Task directions: Every line below that contains the word "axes" must be copied.

*** Information provided ***

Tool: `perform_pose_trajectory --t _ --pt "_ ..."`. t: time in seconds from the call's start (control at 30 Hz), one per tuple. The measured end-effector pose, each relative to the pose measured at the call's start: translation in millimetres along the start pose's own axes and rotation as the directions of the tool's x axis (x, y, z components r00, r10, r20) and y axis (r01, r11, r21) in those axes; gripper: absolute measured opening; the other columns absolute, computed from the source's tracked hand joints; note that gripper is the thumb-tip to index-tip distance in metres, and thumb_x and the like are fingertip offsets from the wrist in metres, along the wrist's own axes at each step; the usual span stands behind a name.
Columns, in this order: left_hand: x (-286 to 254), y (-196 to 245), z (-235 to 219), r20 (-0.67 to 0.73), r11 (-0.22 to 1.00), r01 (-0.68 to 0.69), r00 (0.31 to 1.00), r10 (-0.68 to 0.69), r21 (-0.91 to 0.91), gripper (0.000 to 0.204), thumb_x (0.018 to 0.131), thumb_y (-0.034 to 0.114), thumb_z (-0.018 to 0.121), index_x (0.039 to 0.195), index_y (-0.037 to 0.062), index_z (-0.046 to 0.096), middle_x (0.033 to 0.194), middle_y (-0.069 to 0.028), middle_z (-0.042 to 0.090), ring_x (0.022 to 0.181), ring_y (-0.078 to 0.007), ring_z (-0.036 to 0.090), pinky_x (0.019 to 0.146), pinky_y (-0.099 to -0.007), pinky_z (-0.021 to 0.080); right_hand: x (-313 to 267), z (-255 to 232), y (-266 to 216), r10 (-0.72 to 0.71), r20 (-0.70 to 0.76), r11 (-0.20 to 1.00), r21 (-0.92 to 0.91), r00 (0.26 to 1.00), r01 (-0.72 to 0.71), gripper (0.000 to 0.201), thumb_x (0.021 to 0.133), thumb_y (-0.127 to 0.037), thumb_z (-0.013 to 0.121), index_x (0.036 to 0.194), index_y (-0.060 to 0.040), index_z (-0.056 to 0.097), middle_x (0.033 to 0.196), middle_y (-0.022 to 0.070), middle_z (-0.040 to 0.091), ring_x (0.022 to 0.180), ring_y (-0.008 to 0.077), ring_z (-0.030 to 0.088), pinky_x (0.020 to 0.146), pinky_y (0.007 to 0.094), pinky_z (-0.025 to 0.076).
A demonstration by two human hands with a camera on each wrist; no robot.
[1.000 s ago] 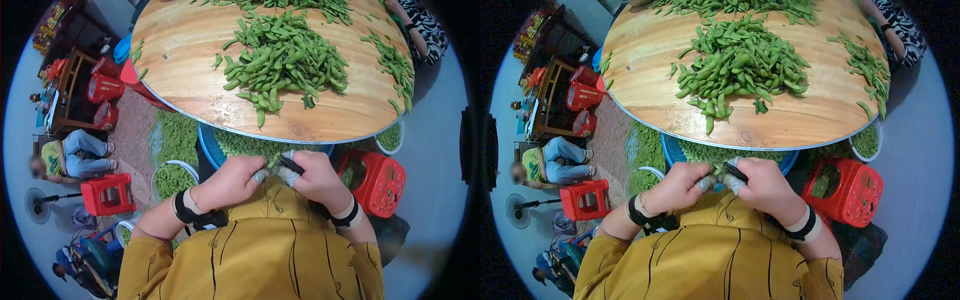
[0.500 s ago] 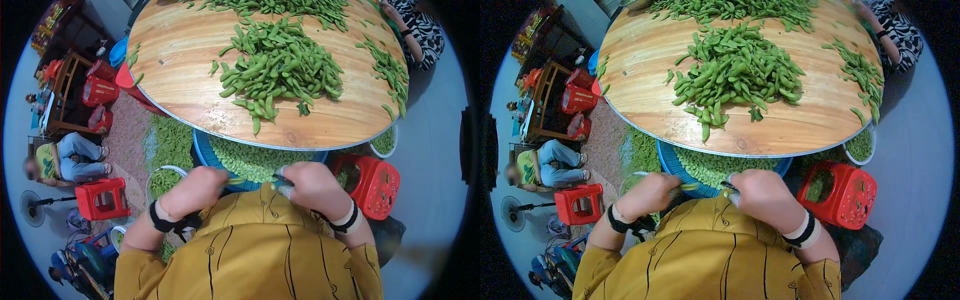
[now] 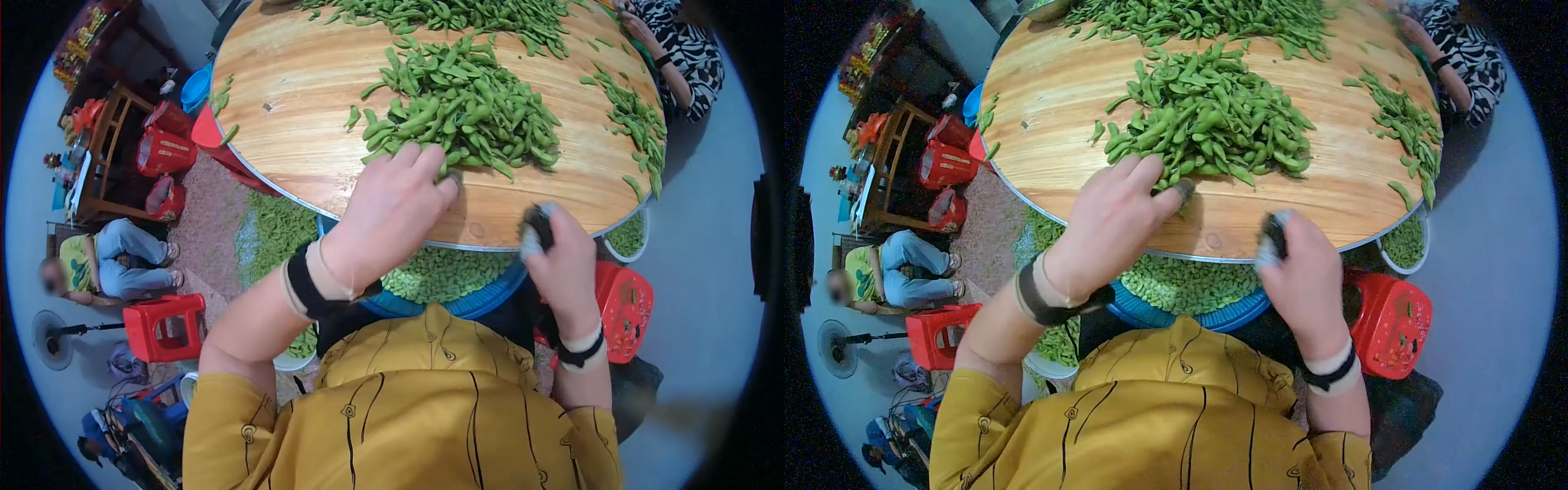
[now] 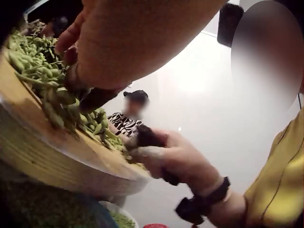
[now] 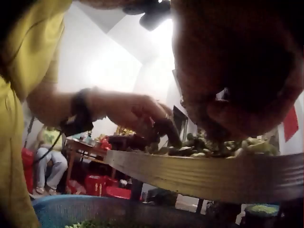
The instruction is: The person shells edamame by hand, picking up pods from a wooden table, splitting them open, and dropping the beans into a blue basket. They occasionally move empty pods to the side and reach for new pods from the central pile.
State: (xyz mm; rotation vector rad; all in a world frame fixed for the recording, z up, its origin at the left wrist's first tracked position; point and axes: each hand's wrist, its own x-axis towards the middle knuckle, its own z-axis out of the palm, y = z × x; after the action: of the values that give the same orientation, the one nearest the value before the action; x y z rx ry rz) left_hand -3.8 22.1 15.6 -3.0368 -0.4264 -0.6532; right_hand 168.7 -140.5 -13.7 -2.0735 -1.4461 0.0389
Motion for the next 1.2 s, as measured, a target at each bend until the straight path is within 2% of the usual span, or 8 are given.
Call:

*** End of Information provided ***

Result:
Tool: `perform_pose_trajectory --t _ --pt "_ ..."`. t: time in seconds from the call's start (control at 30 Hz), one per tuple. The measured end-effector pose, each relative to the pose measured at the call's start: translation in millimetres along the start pose's own axes and rotation as the directions of the tool's x axis (x, y, z components r00, r10, r20) and y axis (r01, r11, r21) in those axes; gripper: absolute measured opening; the other columns absolute, computed from the source's tracked hand joints; note that gripper is the thumb-tip to index-tip distance in metres, and thumb_x and the like are fingertip offsets from the wrist in metres, along the wrist's own axes at each step; the usual span stands behind a name.
State: (xyz mm; rotation vector rad; all in a world frame fixed for the recording, z up, its origin at the left wrist's first tracked position; point and axes: each hand's wrist, its own x-axis towards the middle knuckle, its own z-axis out of the palm, y = z × x; after the action: of the values that give the same orientation, the one nearest the value before the action; x y z rx ry rz) left_hand -3.8 22.1 15.6 -3.0368 -0.4264 -0.6532; right_hand 168.7 -140.5 -13.7 -2.0735 -1.4461 0.0389

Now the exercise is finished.